Según la encuesta de Ipsos, un 52% de la población cree mejor que se adelanten las elecciones a diciembre de 2023 «con pocas reformas», mientras que en el Congreso las opiniones están divididas entre quienes respaldan la posibilidad de ejecutarse y los que apuestan por realizar los comicios generales en abril del próximo año, como lo aprobó en Pleno, en una primera votación, en diciembre último.
Los expertos en Derecho Electoral Percy Medina, José Manuel Villalobos y José Naupari coinciden en que el adelanto del proceso es posible, pero advierten que un factor importante es la voluntad política.
Percy Medina, jefe de la Misión en el Perú de Idea Internacional, precisó que “lo ideal sería tener el tiempo suficiente para realizar elecciones primarias, que se inscriban los nuevos partidos y que haya un debate público sobre los programas y planes de gobierno”. Sin embargo, afirma que la presión social haría parecer que «no hay las condiciones para esperar hasta abril de 2024».
Para José Manuel Villalobos, director ejecutivo del Instituto Peruano de Derecho Electoral, también es factible una primera ronda electoral en octubre con una segunda vuelta en diciembre y asunción de las nuevas autoridades el 31 de ese mismo mes. Aclara, empero, que hacer una elección con menor tiempo implica sacrificar procedimientos como las elecciones primarias.
Por otro lado, José Naupari, especialista en temas electorales, dijo al diario Perú21 que, habiéndose aprobado ya realizar los comicios en abril de 2024, «no sería responsable presentar otro proyecto y abrir un (nuevo) debate».
No obstante, comentó que si ha habido normas ad hoc para las elecciones generales de 2021 y las ediles y regionales de 2022, igualmente podrían darse en este caso.
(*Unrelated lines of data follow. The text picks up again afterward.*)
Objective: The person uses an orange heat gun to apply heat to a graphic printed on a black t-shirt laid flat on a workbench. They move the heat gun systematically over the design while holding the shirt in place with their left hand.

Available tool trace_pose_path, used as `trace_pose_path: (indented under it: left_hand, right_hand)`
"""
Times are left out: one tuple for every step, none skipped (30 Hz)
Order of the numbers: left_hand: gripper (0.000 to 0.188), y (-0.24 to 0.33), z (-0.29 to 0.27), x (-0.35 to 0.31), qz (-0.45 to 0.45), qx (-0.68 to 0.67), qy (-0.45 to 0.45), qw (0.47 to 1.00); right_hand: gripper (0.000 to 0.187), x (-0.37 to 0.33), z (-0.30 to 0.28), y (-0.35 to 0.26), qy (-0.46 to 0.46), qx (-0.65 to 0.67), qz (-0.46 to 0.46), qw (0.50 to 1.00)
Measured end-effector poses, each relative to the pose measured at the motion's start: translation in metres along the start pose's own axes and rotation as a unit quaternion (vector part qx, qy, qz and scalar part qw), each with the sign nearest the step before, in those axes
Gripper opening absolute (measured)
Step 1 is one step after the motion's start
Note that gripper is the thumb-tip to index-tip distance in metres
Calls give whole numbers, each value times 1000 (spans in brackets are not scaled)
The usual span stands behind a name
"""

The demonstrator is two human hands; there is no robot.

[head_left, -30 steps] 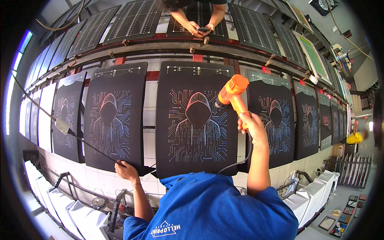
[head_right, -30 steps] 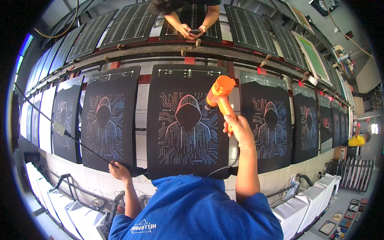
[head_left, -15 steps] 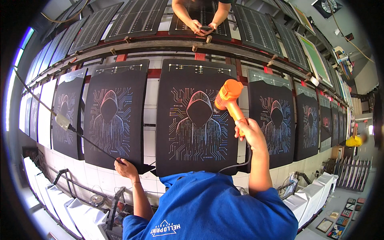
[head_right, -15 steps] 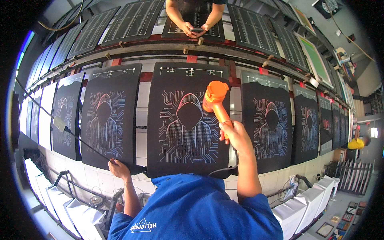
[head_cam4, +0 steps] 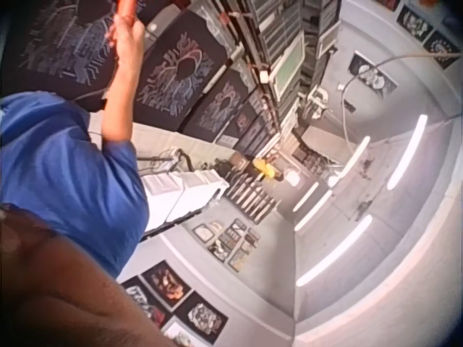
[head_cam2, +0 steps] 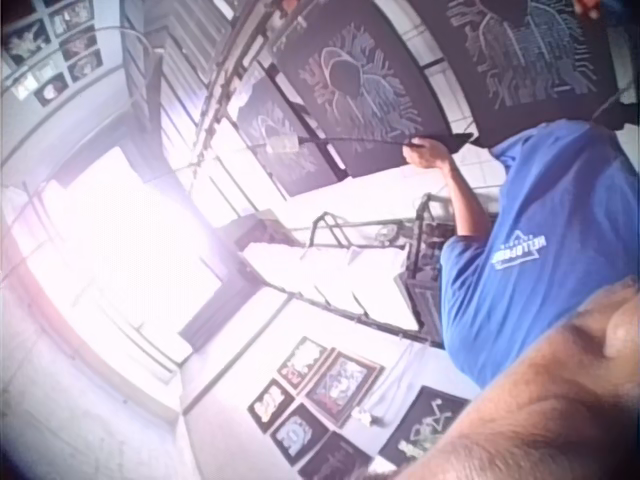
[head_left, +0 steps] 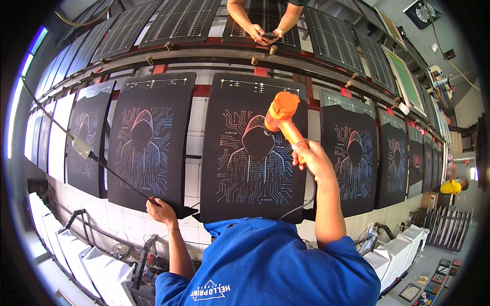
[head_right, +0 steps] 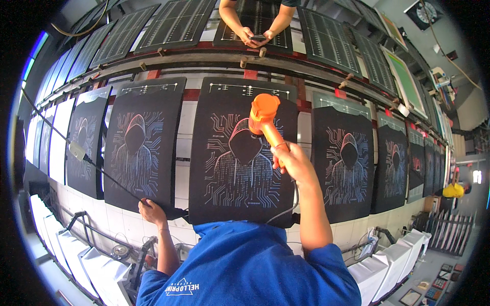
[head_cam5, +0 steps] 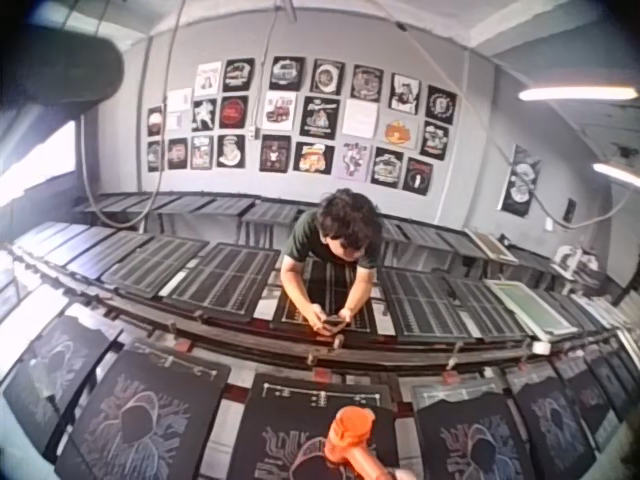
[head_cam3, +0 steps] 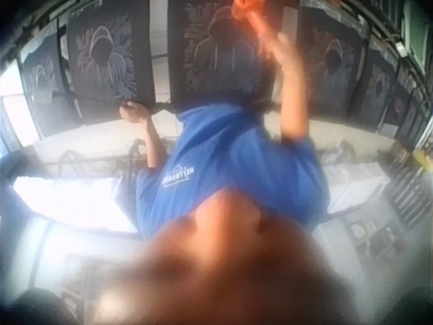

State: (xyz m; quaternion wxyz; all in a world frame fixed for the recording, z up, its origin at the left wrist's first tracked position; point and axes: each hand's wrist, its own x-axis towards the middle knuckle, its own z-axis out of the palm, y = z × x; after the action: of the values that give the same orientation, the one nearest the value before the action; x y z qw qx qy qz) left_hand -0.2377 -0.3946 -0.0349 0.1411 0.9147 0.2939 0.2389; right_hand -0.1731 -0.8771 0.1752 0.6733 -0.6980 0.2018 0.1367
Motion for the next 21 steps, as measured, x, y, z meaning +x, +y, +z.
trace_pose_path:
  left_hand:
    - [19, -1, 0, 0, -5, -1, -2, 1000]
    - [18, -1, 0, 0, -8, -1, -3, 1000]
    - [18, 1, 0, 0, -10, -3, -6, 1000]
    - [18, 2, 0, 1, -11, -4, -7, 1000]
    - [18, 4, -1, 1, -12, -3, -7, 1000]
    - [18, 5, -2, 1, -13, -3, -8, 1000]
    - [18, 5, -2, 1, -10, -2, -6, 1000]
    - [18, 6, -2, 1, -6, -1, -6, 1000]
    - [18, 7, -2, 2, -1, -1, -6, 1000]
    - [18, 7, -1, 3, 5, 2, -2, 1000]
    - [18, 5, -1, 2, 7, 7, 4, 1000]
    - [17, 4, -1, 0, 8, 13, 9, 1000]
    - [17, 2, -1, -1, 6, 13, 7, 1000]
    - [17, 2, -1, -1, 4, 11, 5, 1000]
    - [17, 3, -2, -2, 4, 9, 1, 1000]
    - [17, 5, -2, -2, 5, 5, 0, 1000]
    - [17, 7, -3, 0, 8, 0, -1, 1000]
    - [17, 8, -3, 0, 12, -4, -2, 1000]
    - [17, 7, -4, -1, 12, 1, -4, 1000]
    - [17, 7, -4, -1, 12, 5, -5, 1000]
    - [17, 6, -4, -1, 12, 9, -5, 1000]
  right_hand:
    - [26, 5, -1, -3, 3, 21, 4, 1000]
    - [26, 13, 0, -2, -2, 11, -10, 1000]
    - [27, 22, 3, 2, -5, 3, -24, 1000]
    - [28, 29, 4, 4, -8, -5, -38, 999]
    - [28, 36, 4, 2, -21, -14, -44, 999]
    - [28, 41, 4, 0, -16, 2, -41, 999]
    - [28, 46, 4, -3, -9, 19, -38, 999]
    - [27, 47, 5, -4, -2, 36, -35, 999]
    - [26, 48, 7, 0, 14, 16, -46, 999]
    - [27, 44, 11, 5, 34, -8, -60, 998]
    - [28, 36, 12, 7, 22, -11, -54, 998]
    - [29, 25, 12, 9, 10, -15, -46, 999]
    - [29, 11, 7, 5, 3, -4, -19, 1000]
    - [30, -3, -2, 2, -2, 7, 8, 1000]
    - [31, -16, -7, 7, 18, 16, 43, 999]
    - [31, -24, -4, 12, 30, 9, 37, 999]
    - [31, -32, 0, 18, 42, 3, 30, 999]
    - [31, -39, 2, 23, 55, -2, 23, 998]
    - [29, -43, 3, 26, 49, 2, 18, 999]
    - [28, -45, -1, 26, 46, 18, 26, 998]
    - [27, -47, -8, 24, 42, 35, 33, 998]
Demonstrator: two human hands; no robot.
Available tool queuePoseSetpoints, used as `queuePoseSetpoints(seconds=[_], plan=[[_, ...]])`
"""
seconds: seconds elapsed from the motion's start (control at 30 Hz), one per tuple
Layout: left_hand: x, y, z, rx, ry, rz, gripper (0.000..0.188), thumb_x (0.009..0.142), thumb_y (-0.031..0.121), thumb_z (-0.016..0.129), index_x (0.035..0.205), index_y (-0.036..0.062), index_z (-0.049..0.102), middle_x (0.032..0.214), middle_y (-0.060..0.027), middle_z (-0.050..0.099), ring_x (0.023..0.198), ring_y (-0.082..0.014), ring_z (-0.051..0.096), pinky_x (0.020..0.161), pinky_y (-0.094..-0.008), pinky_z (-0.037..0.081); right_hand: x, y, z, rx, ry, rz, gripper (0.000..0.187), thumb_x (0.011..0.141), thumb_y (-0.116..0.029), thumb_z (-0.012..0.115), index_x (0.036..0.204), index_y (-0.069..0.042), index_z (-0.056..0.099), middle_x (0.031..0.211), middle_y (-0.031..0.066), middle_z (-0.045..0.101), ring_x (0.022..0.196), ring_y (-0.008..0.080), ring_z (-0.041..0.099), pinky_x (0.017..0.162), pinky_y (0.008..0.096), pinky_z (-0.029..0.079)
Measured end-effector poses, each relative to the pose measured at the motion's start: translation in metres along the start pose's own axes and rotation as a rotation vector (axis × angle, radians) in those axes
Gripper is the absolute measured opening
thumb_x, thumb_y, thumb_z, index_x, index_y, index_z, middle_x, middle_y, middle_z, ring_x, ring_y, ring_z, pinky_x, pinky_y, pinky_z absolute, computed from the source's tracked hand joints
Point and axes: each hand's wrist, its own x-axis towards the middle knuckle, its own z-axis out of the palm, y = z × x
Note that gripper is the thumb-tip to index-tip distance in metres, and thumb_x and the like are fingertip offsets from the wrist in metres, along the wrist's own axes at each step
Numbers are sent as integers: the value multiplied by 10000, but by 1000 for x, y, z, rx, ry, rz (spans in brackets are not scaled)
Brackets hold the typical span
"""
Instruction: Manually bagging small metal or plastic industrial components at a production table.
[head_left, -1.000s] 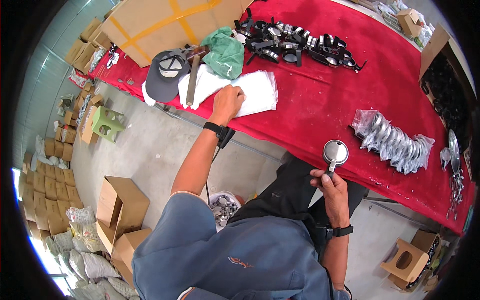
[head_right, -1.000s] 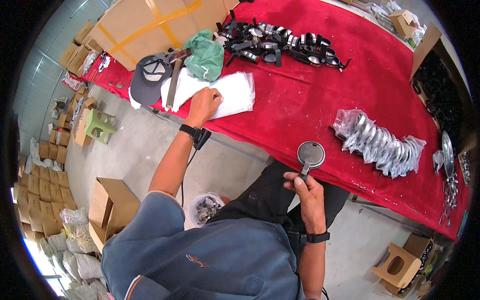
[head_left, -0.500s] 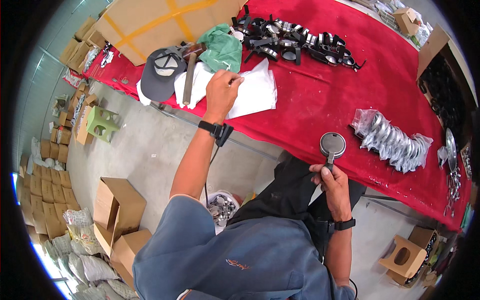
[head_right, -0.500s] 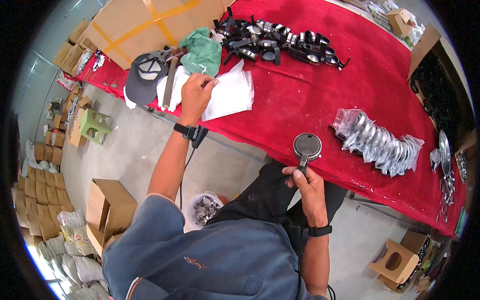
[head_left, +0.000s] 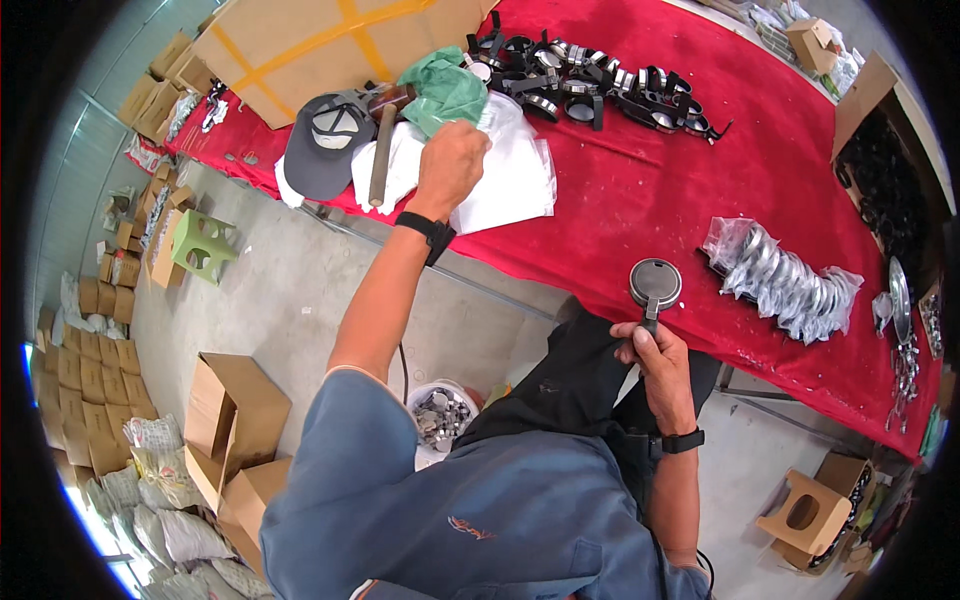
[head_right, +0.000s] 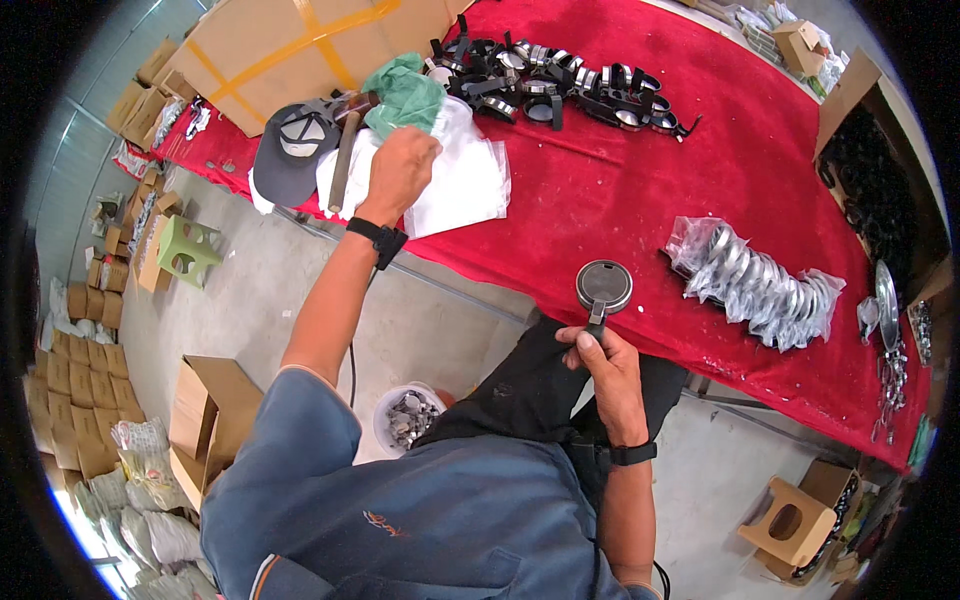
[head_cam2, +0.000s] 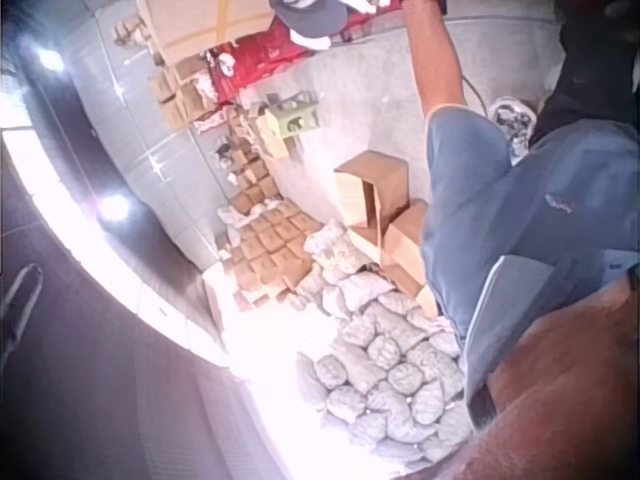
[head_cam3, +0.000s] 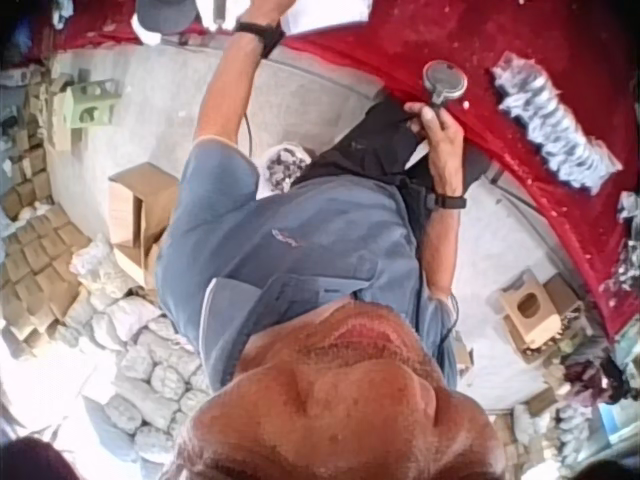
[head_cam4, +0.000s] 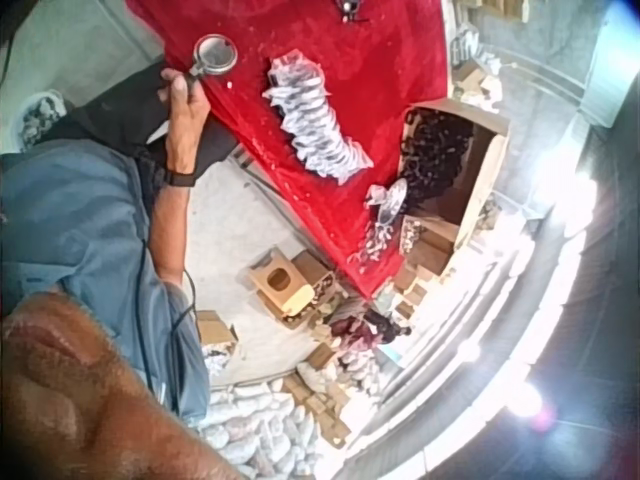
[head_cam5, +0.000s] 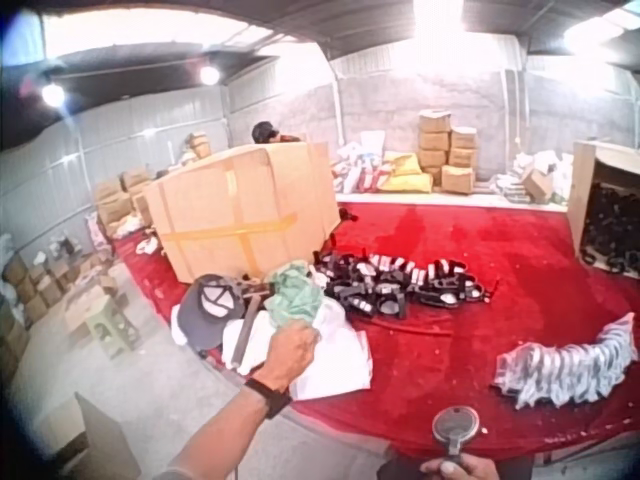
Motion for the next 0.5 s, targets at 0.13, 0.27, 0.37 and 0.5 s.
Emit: queuePoseSetpoints(seconds=[0.13, 0.27, 0.37, 0.5], plan=[[27, -4, -9, -214, 342, -470, 187, 959, 191, 737, 937, 15, 794, 938, -173, 746, 905, -379, 705, 821, -448, 550, -8, 6, -5, -25, 19, -4, 379, 1083, -330, 670, 1142, 29, 774, 895, 42, 702, 835, 126, 615, 838, 327, 505], [52, -5, -25, -239, 524, -405, 173, 951, 190, 738, 929, 25, 786, 928, -169, 735, 892, -379, 703, 804, -454, 551, -14, 6, -11, -15, 50, -9, 405, 1076, -355, 676, 1139, 32, 776, 869, 32, 686, 825, 124, 608, 835, 321, 498], [67, -21, -21, 65, 146, 141, 139, 933, 179, 751, 910, 43, 775, 917, -148, 730, 891, -381, 699, 793, -476, 550, -15, 4, -11, -2, 50, -17, 413, 1073, -364, 680, 1138, 31, 778, 864, 28, 683, 825, 121, 607, 828, 316, 492], [83, -10, -23, -7, 499, -278, 136, 946, 195, 730, 907, 74, 778, 910, -157, 712, 890, -396, 692, 791, -492, 550, -16, 4, -16, -26, 64, -18, 421, 1075, -373, 676, 1138, 30, 779, 853, 23, 675, 826, 118, 608, 818, 312, 485]])
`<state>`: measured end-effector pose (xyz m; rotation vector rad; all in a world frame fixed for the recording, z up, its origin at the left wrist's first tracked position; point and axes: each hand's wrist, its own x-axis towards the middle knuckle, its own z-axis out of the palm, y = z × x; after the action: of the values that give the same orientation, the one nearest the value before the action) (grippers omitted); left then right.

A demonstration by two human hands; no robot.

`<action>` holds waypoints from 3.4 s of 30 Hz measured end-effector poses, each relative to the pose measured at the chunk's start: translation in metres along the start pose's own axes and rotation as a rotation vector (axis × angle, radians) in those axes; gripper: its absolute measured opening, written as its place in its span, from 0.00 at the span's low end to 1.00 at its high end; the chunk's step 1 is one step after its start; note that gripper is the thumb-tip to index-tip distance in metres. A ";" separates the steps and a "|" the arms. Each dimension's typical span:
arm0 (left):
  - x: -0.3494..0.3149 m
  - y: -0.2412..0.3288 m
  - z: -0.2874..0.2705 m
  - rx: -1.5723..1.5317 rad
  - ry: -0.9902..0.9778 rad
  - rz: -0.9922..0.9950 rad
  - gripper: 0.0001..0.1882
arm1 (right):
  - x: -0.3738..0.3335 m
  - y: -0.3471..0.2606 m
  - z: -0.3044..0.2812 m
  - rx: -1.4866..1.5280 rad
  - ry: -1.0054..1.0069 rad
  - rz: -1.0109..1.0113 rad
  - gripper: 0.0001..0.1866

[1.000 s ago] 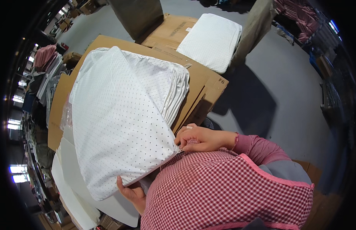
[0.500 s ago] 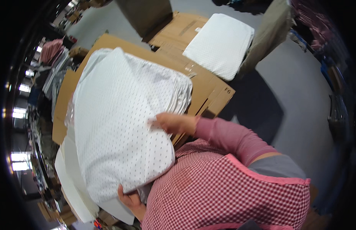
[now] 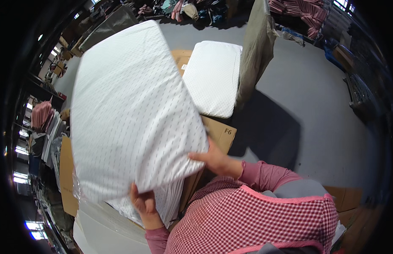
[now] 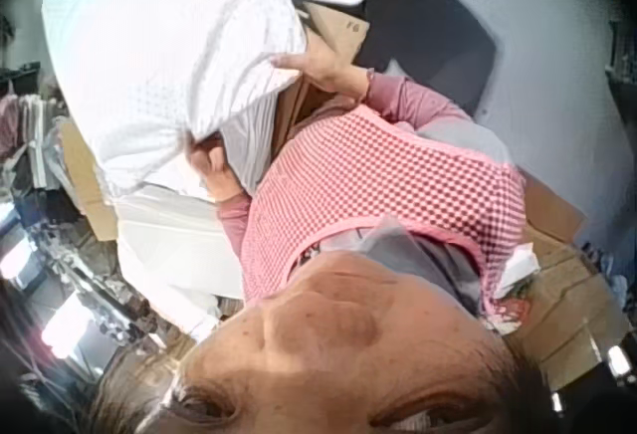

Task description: The person repeatedly picks up white rectangular foam mattresses, places them into white dotted fabric covers, and stacks the covered units on a cardboard pallet. The person handles the mattresses one at a time, adjusting the covers and aligning the stacked items.

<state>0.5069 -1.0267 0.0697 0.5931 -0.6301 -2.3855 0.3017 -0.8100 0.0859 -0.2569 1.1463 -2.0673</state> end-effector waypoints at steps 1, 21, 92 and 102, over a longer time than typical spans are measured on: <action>0.016 -0.014 0.012 0.047 -0.041 -0.042 0.26 | 0.018 -0.018 -0.014 0.055 -0.026 -0.086 0.38; -0.165 -0.025 -0.099 0.177 0.928 -0.029 0.19 | 0.309 0.056 -0.381 0.330 0.959 0.140 0.22; -0.122 0.098 -0.004 0.255 0.308 0.899 0.21 | 0.208 0.125 -0.100 0.272 0.185 0.573 0.53; -0.209 0.150 0.002 0.459 0.547 1.106 0.13 | 0.239 0.083 -0.042 0.335 -0.194 0.315 0.35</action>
<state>0.7210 -0.9983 0.2095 0.7683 -0.9279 -0.9984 0.1553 -0.9748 -0.0451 -0.1018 0.6631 -1.8688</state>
«Se podría reemplazar las primarias por las internas a cargo de la ONPE, y más relevante que las propias PASO es que se elimine la elección directa de candidatos porque permite colocarlos a dedo, y a veces por decisión de una sola persona: el presidente del partido», manifestó Naupari.
En lo que los expertos coinciden es en que el adelanto es viable pero, advierten, siempre y cuando el proceso empiece ya mismo con la aprobación, en primera votación en el Pleno, de un dictamen de reforma constitucional que tendría que ser ratificado en la legislatura de febrero.